L'opposition dénonce un "coup d'Etat constitutionnel" organisé par le chef de l'Etat pour prolonger son mandat au-delà du cadre légal, à l'instar de Biram Souleye Diop, président du groupe parlementaire Yewwi Askan Wi à l'Assemblée :

"Ils ont dû développer un lexique, un vocabulaire pour nous parler de dérogation, pour nous parler de suspension, ou d'annulation. Il ne s'agit rien d'autre que d'un prolongement du mandat du président de la République au-delà du terme qui est prévu par la constitution. Il a prêté serment d'être le serviteur absolu de la nation. Mais vous avez constaté avec nous qu'il vient lui-même d'organiser un coup d'Etat constitutionnel."

Déception aussi du côté d'Amadou Fall. Ce professeur émérite de l'université de Ziguinchor et chroniqueur radio reconnaît avoir eu "beaucoup d'estime" pour Macky Sall, "un jeune né après les indépendances. On attendait beaucoup de lui. Mais depuis deux ans, je soupçonnais, comme le disaient des opposants et des représentants de la société dite civile, qu'il était en train de tripatouiller, de se fabriquer un espace pour passer au-dessus de la Constitution. Personnellement, je suis déçu de la tournure que prennent les événements."

Policiers antiémeutes à un croisement de rue (Dakar, le 3 février 2024 - illustration)
Le comportement des forces de l'ordre et des forces armées sera capital pour la suite des événementsImage : Seyllou/AFP/Getty Images

Risques d'explosion sociale

Deux partis d'opposition, le Pastef (parti d'Ousmane Sonko) et le PUR (Parti Unité et Rassemblement) continuent de battre campagne et drainent des foules qui sont systématiquement réprimées par les forces de l'ordre.

 Des insurrections sont possibles. Notamment du côté de la jeunesse, lassée de ne pas avoir davantage de perspectives.

La fermeture, durant plusieurs mois, de l'université Cheikh Anta Diop avait choqué, mais la coupure des données mobiles depuis ce week-end et la suspension de la licence de Walf TV exaspèrent.
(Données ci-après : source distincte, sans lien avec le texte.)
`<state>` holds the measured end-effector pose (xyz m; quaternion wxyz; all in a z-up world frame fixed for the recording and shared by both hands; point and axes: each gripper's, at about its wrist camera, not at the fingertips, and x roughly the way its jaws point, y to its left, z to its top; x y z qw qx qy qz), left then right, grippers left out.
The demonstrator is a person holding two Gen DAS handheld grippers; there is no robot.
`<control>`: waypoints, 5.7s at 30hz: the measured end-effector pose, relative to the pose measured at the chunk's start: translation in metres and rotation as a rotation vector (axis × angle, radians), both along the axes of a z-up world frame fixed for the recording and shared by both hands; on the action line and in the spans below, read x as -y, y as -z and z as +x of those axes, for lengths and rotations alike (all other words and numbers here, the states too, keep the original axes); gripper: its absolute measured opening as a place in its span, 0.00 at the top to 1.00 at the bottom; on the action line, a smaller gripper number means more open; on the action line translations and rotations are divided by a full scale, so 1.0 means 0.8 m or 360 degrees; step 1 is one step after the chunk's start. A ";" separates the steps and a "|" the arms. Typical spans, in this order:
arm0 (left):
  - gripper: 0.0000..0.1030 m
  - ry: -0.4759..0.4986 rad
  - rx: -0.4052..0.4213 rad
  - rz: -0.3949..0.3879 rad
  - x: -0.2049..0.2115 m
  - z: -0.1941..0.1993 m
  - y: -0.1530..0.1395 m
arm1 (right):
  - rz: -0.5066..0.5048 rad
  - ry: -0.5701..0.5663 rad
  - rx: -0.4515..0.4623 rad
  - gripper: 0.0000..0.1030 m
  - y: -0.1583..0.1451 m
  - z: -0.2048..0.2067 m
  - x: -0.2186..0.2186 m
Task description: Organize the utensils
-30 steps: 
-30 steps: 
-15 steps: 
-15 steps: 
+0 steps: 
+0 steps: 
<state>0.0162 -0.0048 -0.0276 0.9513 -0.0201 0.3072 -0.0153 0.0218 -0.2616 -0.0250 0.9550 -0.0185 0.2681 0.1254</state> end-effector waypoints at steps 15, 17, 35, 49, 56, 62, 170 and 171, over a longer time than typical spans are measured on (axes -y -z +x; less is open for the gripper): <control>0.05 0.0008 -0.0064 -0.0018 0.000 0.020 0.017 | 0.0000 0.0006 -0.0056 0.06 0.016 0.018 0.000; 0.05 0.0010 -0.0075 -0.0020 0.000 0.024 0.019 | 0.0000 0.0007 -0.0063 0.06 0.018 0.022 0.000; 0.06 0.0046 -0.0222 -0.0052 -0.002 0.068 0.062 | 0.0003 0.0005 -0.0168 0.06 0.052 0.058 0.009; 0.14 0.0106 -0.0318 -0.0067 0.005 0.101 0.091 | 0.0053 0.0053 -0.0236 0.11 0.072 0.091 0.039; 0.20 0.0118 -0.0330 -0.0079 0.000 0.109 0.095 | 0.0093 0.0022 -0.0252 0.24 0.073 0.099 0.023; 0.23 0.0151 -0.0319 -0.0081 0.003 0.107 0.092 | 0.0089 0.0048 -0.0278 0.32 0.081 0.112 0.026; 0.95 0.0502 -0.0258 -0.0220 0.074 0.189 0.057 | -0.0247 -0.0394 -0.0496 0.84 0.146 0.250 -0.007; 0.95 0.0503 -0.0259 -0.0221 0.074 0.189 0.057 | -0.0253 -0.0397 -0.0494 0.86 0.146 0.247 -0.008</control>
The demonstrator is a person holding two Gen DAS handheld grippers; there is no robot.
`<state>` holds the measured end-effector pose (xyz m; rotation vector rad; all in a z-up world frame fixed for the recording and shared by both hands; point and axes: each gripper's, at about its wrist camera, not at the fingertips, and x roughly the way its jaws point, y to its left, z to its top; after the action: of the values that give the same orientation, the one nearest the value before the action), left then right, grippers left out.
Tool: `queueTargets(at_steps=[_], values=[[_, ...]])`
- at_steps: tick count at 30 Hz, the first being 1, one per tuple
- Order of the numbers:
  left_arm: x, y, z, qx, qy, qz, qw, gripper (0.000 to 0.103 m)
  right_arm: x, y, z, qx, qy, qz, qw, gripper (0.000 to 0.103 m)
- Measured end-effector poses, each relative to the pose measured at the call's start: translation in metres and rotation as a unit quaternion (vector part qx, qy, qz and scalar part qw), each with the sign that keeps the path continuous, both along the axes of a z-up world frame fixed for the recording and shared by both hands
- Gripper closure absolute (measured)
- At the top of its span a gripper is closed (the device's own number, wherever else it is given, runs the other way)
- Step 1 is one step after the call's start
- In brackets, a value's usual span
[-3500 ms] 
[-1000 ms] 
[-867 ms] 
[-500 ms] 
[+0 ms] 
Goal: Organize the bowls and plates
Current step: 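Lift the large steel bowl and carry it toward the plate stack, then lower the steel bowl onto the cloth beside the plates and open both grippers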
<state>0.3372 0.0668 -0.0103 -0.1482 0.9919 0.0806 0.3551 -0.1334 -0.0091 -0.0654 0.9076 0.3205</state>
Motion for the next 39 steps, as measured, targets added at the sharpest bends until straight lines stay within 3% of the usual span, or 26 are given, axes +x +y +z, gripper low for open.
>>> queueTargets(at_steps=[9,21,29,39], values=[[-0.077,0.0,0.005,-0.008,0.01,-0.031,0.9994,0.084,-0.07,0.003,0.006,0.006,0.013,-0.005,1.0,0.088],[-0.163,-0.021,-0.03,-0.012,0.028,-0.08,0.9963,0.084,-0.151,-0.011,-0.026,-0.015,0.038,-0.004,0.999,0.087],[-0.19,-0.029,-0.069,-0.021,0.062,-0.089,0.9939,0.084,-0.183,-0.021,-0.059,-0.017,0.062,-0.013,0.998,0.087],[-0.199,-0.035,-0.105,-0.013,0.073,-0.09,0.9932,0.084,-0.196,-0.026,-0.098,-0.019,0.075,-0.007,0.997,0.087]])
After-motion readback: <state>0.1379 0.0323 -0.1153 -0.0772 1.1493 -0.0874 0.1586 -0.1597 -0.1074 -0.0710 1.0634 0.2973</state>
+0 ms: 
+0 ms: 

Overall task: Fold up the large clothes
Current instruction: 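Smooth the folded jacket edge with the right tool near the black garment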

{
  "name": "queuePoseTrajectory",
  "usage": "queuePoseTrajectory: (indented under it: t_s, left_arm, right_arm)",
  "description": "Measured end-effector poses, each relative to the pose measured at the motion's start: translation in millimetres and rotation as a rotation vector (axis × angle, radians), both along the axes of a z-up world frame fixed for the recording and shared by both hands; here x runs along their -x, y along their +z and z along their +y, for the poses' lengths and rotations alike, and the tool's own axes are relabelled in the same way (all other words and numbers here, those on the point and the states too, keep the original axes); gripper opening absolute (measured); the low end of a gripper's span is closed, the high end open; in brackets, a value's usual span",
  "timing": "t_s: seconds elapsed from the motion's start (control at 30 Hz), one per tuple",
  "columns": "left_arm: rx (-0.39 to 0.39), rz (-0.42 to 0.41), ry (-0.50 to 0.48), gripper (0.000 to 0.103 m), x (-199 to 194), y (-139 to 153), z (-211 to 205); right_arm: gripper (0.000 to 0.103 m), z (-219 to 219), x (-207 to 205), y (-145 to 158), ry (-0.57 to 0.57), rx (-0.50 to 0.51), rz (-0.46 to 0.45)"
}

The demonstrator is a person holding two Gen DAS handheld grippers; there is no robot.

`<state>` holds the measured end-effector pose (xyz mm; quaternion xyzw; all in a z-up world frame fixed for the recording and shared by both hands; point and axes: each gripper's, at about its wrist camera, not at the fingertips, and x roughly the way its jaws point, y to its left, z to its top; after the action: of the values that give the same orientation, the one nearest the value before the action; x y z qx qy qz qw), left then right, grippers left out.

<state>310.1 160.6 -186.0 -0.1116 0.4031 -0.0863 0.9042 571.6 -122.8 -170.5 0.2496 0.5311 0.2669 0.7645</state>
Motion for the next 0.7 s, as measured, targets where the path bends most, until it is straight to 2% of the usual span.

C'est en tant que citoyen que Malick Diouf est descendu dans la rue, à Dakar et il fait part de son mécontentement en se définissant comme un "partisan de la République" : "Je veux que la République continue, je veux que le calendrier républicain soit respecté."

L'une des questions qui restent en suspens, c'est le comportement des forces de l'ordre. Amnesty International les appelle à "protéger le droit de réunion pacifique et à s'abstenir de recourir à un usage excessif de la force".

La situation au Sénégal est suivie aussi avec intérêt par la Commission Africaine des Droits de l'Homme et des Peuples. La Commission se dit préoccupée par l’arrestation des opposants politiques et le recours excessif à la force et aux gaz lacrymogènes par les forces de l’ordre pour réprimer les manifestations organisées le dimanche 4 février à Dakar.

Certains de nos interlocuteurs n'excluent pas une intervention de l'armée si le chaos actuel devait persister. D'où les appels qui se multiplient à l'endroit de Macky Sall pour qu'il ouvre un réel dialogue entre les forces en présence. Sans tarder.